アクア「MEMちょのために高校を紹介したら彼女も着いてきた件」 作:ムテキング
茶柱先生は説明を終えるとクールに去って行った。
教室は相も変わらず騒々しくまとまりがない。
そこに爽やかそうなイケメンが教卓の上に立ち、みんなに自己紹介をしないかと提案してきた。
軽薄そうなギャル達は黄色い悲鳴をあげながら同意した。
面倒だが、ここで逆らって関係を悪くするより、溶け込んだ方が利用しやすいだろう。
爽やかイケメンは平田というそうだ。サッカー部に入るらしい。虫も殺さないような爽やかな顔でみんな仲良くなどと言っているが、奴の拳に特徴的な拳ダコが見える。腕の動かし方や人との間合いや立ち位置の調整など無意識に相手を殴りやすい場所を確保している。Dクラスに配属されていることから考えて、中学では相当荒れていたようだな。
その次に櫛田桔梗という可愛い系の胸の大きな女が出てきた。こいつも平田と同様な考えを述べているが、平田以上にクセぇ。泥水以下の汚物並みにクセぇ。嘘つきの匂いがプンプンするぜ。一般人相手ならともかく、役者相手にその強化外骨格は通用しないぞ。だが、メンタル弱そうな平田と違い、こっちは筋金入りだな。コミュニケーション能力などを考えて手駒にすると一等に使えそうだ。少なくとも俺の前の席に居る女・・・さっきから綾小路の頭に何本もコンパスを突き立てて奇怪なオブジェを作ろうとしている名無しの権兵衛よりは相当優秀だ。あと、綾小路は恐らくゾルティック家の長男じゃないから、そんなにコンパス何本も突き立てても変身はしないと思うぞ。流石にもうやめてやれ。
他にも池とかいうエロ小僧や山内なる虚言癖、チャイニーズの女の子や忍者の里からやってきたと思われるゴザル語を話す自称博士など、Dクラスのラインナップは多種多様だ。

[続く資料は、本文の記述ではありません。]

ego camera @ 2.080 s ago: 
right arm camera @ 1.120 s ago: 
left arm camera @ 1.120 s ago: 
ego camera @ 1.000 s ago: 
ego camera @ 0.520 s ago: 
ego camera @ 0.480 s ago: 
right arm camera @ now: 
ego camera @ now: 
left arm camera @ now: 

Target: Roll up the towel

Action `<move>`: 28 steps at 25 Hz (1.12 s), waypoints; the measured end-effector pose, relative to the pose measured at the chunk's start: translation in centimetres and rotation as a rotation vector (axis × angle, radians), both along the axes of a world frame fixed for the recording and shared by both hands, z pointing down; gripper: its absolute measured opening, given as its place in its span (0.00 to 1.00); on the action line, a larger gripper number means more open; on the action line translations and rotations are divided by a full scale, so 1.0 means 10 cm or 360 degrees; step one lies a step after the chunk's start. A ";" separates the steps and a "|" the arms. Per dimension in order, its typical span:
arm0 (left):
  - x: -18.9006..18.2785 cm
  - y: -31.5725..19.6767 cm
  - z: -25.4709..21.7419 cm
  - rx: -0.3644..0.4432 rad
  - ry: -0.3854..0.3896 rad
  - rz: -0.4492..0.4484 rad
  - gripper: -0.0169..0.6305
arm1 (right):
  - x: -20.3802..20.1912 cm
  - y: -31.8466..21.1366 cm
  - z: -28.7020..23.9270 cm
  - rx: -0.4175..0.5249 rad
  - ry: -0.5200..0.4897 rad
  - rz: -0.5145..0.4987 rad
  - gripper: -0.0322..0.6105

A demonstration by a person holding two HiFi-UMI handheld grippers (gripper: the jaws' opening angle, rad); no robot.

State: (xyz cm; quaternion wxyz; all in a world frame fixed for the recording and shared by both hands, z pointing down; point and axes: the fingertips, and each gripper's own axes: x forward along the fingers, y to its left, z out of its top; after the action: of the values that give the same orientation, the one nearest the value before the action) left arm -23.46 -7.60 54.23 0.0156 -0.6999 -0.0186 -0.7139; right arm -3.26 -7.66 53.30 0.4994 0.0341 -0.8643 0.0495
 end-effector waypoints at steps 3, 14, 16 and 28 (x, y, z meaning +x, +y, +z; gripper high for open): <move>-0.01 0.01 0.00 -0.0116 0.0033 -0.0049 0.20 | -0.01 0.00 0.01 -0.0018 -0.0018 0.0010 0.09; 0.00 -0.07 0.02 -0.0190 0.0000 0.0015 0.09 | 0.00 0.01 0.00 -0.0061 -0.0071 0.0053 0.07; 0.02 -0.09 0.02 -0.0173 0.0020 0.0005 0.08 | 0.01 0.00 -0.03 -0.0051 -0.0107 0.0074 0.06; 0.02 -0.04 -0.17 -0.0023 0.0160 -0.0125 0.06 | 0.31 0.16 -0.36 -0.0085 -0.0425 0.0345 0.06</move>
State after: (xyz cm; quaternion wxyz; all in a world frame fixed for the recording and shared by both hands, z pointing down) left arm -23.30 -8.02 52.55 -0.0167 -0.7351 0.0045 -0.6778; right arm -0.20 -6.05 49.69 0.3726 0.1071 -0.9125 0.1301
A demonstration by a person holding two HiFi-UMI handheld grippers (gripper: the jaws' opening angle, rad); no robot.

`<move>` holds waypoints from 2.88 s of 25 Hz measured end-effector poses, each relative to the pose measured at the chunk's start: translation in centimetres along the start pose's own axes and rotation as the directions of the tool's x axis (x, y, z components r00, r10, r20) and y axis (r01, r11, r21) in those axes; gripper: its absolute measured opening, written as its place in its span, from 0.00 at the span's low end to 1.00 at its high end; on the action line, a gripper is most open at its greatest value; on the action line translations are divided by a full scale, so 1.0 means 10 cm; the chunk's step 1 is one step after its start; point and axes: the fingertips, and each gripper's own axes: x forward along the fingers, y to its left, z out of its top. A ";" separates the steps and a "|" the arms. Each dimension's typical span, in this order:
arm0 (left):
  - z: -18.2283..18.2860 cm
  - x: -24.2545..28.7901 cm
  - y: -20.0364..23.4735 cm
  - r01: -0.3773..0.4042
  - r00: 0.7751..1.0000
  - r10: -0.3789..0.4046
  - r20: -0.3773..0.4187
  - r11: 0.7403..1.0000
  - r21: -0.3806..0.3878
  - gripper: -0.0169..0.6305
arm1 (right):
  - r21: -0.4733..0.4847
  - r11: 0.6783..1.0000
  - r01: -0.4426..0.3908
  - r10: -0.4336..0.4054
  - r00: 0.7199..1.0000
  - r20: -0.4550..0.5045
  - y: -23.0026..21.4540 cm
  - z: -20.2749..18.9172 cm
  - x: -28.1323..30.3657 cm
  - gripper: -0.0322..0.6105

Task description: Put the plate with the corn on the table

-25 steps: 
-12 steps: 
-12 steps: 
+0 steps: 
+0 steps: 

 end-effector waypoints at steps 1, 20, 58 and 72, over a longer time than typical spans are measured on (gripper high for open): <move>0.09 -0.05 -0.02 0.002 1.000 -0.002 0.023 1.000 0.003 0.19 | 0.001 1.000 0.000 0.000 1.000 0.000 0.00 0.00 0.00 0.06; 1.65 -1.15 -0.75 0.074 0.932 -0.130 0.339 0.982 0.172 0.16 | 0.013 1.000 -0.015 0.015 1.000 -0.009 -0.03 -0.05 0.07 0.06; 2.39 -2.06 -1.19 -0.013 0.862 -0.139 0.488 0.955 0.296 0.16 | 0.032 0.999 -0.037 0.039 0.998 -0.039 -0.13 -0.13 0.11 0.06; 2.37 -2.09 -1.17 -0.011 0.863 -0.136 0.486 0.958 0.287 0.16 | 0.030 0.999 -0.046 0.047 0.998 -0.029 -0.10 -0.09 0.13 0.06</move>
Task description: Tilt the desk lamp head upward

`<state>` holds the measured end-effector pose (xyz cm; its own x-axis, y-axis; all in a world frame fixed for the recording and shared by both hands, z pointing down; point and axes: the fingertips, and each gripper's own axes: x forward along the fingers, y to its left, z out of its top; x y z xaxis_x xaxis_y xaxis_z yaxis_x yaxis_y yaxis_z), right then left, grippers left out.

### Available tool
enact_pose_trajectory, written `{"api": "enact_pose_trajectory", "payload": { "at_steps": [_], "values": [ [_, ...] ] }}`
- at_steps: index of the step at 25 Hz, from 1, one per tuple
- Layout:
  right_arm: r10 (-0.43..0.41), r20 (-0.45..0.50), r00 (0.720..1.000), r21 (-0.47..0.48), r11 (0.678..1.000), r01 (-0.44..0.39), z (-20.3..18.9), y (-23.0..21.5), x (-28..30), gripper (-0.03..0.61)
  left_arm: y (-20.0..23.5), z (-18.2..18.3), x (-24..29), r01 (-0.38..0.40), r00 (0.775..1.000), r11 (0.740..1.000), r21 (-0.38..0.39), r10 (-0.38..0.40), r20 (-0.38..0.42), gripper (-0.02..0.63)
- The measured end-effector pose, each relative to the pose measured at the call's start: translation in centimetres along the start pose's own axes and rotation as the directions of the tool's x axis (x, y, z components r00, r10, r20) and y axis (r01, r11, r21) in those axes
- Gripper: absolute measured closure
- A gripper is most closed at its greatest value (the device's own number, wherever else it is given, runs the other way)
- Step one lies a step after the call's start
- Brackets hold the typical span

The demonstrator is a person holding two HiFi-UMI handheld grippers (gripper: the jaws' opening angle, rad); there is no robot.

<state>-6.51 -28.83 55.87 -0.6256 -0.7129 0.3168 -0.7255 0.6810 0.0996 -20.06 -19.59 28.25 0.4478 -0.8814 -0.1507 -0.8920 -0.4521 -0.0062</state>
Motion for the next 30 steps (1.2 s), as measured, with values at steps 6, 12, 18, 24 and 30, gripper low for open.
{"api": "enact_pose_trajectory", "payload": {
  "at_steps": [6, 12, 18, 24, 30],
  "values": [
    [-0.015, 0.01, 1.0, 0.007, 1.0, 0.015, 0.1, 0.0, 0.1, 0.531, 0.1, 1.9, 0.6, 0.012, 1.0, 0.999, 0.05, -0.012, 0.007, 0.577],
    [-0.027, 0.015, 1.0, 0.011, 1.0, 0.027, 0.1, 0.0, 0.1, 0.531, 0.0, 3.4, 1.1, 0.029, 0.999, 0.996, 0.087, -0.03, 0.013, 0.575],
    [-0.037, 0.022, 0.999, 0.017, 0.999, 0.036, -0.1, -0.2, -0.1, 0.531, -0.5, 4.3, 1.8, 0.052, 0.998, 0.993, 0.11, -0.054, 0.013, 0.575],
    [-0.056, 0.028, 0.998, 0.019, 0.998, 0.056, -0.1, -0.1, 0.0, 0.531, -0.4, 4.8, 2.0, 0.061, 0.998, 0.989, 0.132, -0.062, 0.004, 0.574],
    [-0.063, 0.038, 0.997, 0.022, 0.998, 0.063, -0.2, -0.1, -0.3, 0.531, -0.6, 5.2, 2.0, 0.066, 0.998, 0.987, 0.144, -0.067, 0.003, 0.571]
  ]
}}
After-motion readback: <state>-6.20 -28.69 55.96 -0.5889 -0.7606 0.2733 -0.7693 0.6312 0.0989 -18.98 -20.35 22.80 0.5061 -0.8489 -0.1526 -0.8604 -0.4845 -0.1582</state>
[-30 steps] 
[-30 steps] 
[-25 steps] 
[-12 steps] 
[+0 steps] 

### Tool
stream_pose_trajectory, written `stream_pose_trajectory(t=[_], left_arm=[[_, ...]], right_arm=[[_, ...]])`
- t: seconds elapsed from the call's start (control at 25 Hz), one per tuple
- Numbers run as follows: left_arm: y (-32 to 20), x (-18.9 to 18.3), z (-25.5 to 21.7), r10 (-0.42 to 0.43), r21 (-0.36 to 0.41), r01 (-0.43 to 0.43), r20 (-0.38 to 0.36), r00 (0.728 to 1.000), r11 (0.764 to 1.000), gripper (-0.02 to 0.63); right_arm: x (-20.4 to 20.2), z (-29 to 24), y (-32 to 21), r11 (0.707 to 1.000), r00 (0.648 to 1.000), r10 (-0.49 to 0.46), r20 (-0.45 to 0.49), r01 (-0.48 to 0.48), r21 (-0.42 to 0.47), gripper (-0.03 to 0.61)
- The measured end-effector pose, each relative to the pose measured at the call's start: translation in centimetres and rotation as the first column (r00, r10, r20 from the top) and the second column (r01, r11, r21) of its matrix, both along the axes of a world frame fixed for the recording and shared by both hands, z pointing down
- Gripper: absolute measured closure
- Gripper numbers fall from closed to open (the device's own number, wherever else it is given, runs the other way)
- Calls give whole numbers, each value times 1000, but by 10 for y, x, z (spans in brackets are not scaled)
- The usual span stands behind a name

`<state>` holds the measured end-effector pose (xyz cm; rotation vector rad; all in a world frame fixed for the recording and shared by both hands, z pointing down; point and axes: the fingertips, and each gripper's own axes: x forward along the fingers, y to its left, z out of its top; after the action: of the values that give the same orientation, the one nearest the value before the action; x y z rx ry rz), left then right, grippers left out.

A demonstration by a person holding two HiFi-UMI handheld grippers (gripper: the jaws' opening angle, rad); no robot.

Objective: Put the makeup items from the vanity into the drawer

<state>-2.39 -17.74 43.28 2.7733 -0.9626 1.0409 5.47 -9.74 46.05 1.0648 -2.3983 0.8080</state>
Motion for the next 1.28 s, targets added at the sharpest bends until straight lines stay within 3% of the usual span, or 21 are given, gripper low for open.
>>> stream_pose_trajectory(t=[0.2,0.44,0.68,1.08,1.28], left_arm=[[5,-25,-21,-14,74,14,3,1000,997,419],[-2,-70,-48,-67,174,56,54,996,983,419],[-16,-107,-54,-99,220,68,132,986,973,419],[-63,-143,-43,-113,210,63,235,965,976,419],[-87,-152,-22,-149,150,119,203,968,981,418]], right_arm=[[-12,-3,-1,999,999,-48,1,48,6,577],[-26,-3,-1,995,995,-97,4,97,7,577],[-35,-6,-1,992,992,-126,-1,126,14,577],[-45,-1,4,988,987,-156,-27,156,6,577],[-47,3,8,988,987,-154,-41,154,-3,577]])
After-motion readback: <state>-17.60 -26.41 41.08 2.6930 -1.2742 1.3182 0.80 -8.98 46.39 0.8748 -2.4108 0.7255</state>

和気藹々した自己紹介を見世物小屋のような気分で聞いていると、赤毛猿が「自己紹介なんて馬鹿馬鹿しいぜ」と激昂し、机を蹴り飛ばした。そして教室を出て行こうと扉へ向かう彼を平田が止めようとするが、力任せに殴られて、扉をぶち破りながら廊下へと吹っ飛んでいく。どうやら見た目通りのヤンキーらしい。廊下でうずくまる平田に更にサッカーボールキックを入れてどことなく消えていく。周りが唖然としていると、黒髪ロングの名無しの権兵衛も、コンパスによる前衛芸術製作に飽きたようでそそくさと教室を出て行った。
正直、俺も一緒に消えたい気分だったが、今後の為、こいつらを利用するにはクラスの中心メンバーへと近づいておく必要がある。なので俺は倒れて痙攣している平田に駆けより、優しい言葉をかけながら介抱する。その際も他の人達に俺のイケメンフェイスが映える角度を維持する。ここら辺は俳優として生きてきた経験が活きるな。
俺の思惑通り、女子から好意的な視線と熱っぽい吐息を感じる。一部、「アク平キターー-」と鼻血を吹きながら息を荒げながらやたら高そうなカメラを連写しているメガネ女子も居るので気をつけないといけないが。おい、平田、なにうっとりしながら俺を見つめている。やめろ、俺の腰に手を回すんじゃない。尻の穴がキュッと来るだろうが。
どうやら平田はガチなホモだったようだ。
入学初日にして俺の後ろの貞操が危うくなるなんて、薄い本も厚くなる急展開だ。勘弁してくれ。